'''

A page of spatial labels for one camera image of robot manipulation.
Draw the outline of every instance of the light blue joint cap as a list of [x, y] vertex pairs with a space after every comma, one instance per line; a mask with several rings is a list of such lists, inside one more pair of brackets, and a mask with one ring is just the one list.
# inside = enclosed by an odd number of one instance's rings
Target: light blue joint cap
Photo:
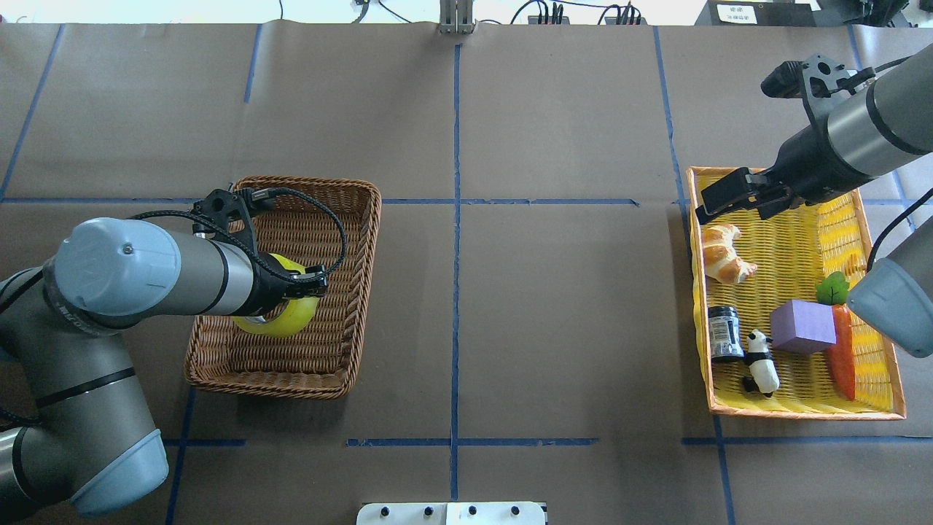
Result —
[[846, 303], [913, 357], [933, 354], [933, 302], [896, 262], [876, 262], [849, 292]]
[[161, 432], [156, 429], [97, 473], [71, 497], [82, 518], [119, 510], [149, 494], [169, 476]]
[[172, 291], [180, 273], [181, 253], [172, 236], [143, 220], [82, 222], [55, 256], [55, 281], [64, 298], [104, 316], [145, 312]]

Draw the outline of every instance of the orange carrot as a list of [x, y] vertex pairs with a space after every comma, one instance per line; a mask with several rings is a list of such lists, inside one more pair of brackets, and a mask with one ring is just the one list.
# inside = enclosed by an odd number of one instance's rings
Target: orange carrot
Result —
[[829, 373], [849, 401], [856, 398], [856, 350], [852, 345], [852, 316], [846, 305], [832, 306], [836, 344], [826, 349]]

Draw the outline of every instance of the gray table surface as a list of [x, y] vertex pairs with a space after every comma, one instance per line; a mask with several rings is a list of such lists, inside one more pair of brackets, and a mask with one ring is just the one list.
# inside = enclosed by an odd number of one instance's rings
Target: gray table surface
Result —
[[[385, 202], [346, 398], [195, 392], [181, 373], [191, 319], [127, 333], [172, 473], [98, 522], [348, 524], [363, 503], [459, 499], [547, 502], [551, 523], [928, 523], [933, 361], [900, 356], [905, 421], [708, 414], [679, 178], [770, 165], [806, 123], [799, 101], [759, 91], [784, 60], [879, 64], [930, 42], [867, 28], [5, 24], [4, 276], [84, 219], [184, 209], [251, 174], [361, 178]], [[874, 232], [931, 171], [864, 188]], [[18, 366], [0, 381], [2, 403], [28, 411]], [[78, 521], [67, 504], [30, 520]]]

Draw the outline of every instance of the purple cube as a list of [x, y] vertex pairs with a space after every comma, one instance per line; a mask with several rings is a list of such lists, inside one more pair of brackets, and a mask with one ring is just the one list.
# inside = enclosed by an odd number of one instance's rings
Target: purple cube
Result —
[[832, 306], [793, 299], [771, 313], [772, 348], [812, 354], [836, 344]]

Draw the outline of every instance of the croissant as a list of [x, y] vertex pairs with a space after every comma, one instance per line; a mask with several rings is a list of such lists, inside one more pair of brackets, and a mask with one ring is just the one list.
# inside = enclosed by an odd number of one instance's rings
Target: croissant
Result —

'''

Work request →
Supply the count of lines in the entries that include "Target", and no other text.

Response to this task →
5